- WHAT YOU HAVE TO DO
Word for word, repeat the lines of the records from the first line up to and including the line that contains "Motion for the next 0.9", passing over any pictures.

(Records from a collection)
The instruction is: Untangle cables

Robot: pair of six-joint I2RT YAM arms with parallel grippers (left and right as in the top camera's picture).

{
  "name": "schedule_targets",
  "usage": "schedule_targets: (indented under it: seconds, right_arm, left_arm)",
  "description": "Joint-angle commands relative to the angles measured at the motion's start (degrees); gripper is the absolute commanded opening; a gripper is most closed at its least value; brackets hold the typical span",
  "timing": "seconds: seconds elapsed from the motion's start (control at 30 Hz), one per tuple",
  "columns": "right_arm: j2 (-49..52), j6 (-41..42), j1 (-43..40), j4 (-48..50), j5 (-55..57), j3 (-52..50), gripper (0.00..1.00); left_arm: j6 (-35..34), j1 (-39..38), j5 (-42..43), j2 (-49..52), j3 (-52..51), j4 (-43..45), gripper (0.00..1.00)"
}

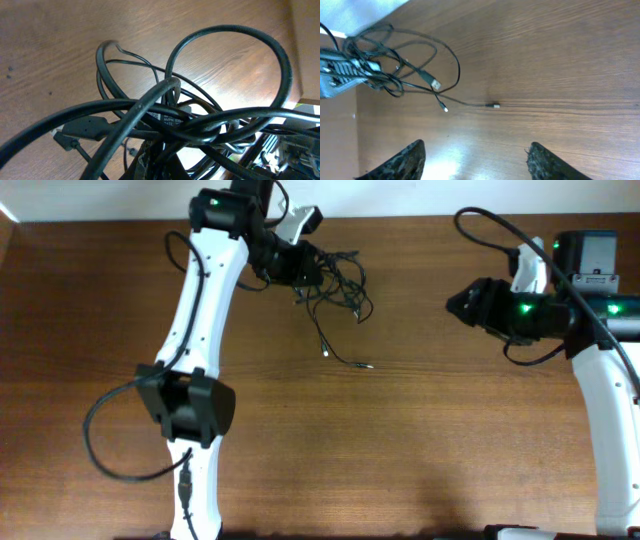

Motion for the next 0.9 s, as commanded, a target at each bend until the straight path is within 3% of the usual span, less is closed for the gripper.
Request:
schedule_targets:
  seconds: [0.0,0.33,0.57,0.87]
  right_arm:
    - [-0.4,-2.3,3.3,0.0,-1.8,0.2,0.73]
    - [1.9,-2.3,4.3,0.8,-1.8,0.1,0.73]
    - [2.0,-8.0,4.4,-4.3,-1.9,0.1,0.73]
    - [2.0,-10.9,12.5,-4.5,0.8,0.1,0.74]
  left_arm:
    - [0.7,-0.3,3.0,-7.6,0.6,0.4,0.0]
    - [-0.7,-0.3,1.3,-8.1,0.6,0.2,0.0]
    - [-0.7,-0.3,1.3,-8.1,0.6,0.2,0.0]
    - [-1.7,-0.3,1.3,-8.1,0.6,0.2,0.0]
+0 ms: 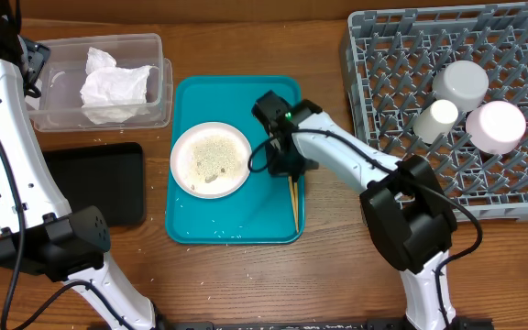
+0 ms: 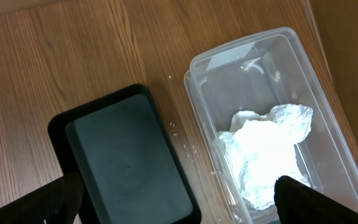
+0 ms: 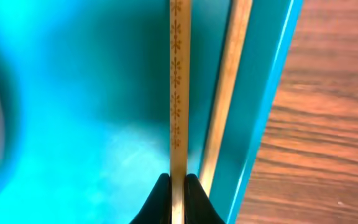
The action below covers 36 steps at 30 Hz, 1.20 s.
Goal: Sort waste into correct bins and load items into the dishwasher
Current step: 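Carry the chopsticks into the rack and release them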
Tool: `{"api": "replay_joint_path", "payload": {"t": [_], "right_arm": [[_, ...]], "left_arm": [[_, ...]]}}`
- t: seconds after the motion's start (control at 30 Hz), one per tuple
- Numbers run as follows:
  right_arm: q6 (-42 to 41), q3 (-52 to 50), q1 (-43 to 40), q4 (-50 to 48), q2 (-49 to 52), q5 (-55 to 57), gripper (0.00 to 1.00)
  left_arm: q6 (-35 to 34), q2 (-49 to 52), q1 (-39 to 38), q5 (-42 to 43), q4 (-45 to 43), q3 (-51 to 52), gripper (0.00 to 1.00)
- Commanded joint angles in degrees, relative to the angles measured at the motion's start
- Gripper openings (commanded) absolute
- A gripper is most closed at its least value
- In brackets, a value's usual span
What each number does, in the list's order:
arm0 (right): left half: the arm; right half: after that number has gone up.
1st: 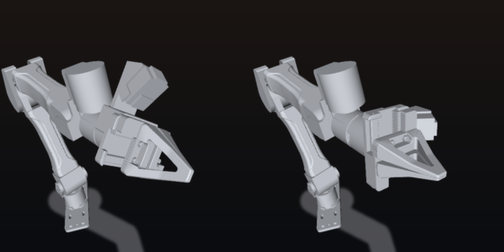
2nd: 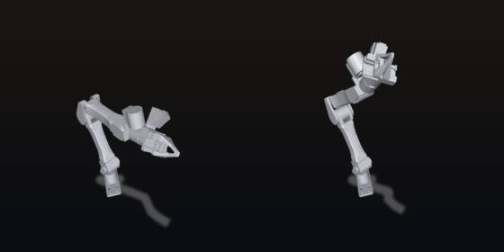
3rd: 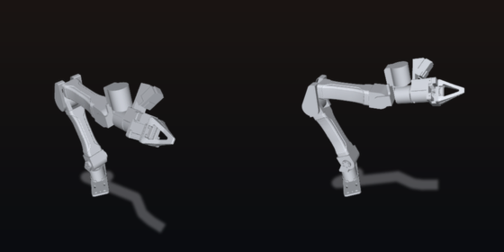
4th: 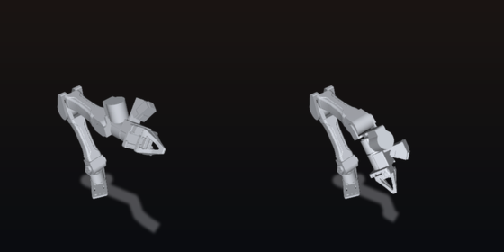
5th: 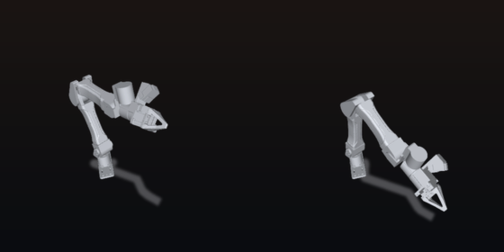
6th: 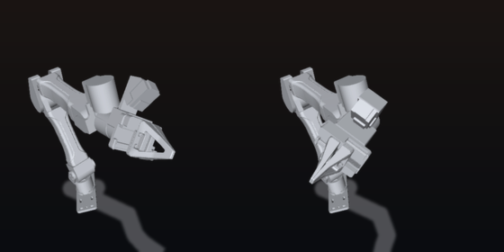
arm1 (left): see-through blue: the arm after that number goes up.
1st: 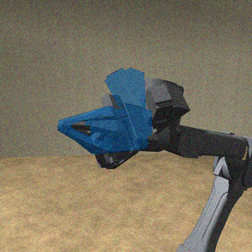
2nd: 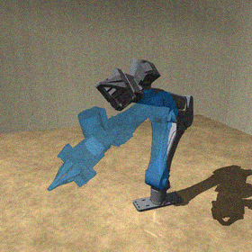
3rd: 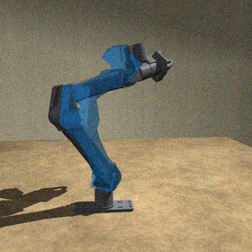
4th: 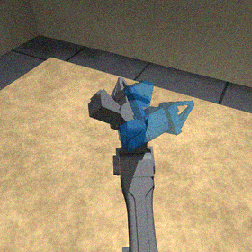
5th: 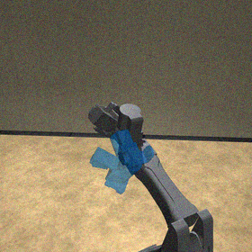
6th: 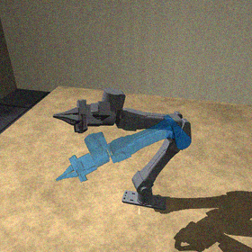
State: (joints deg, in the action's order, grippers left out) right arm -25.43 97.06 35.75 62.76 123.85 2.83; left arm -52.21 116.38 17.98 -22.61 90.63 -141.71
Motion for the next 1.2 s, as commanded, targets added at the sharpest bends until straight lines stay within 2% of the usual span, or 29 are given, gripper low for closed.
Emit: {"api": "replay_joint_path", "payload": {"t": [0.0,0.2,0.33,0.6,0.77,0.87,0.93,1.17], "right_arm": [[2.38,12.59,-2.82,3.61,-0.31,0.11,0.04],[12.72,32.85,-11.56,12.74,-0.31,1.18,0.04],[19.26,38.45,-19.54,15.02,-0.31,0.66,0.04],[27.41,34.40,-32.37,17.97,-0.28,-14.49,0.04],[27.43,28.15,-34.21,17.77,-0.28,-14.38,0.05],[27.39,24.59,-34.23,17.40,-0.28,-14.32,0.15],[27.39,22.82,-34.10,17.55,-0.28,-14.34,0.16],[25.73,23.61,-33.51,20.35,-0.63,-14.58,0.22]], "left_arm": [[-0.52,0.52,-0.35,-1.07,-0.02,0.04,1.00],[-0.55,0.52,-0.35,-1.07,-0.02,0.04,1.00],[-0.52,0.52,-0.35,-1.07,-0.04,0.04,1.00],[-0.52,0.52,-0.35,-1.07,-0.04,0.04,1.00],[-0.55,0.52,-0.35,-1.07,-0.04,0.04,1.00],[-0.52,0.52,-0.35,-1.07,-0.04,0.04,1.00],[-0.52,0.52,-0.35,-1.07,-0.02,0.04,1.00],[-0.52,0.52,-0.35,-1.07,-0.04,0.04,1.00]]}}
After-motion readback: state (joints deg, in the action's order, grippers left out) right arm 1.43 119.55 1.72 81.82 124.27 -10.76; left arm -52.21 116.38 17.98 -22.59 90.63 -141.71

- SOLUTION TO THIS EXERCISE
The instruction is: Untangle cables

Robot: pair of six-joint I2RT YAM arms with parallel grippers (left and right as in the top camera's picture).

{
  "name": "schedule_targets",
  "usage": "schedule_targets: (indented under it: seconds, right_arm, left_arm)",
  "description": "Joint-angle commands relative to the angles measured at the motion's start (degrees); gripper is the absolute commanded opening; a gripper is most closed at its least value; brackets hold the typical span",
  "timing": "seconds: seconds elapsed from the motion's start (control at 30 Hz), one per tuple",
  "columns": "right_arm: j2 (-49..52), j6 (-41..42), j1 (-43..40), j4 (-48..50), j5 (-55..57), j3 (-52..50), gripper (0.00..1.00); left_arm: j6 (-35..34), j1 (-39..38), j5 (-42..43), j2 (-49..52), j3 (-52..51), j4 (-43..45), gripper (0.00..1.00)"
}


Motion for the next 0.9 s, as commanded, a target at each bend until the straight path is within 3% of the usual span, less is closed for the gripper.

The answer was given in full.